Report only the number of lines in this material that include the string "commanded".

Provided data START

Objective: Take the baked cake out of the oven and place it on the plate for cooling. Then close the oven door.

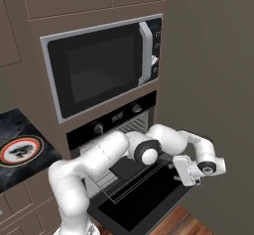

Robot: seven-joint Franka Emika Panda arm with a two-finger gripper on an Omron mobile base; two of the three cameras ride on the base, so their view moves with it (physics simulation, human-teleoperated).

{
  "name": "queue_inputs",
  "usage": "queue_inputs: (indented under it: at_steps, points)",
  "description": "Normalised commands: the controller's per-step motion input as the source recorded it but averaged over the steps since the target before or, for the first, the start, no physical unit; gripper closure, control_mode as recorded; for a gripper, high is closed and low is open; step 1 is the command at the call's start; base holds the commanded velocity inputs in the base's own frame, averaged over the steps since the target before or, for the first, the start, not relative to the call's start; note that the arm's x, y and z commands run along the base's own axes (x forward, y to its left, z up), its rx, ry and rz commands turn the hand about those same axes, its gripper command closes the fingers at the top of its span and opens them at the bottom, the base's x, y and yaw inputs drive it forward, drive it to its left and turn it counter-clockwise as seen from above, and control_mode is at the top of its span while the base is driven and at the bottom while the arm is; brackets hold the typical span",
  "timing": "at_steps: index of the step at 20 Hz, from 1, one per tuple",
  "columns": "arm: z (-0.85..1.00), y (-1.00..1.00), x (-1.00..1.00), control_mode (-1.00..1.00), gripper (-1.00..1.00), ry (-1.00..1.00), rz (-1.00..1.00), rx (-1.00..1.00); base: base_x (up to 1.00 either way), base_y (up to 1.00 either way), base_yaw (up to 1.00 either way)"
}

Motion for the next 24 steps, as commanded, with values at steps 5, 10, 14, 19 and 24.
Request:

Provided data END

* **Task output**: 2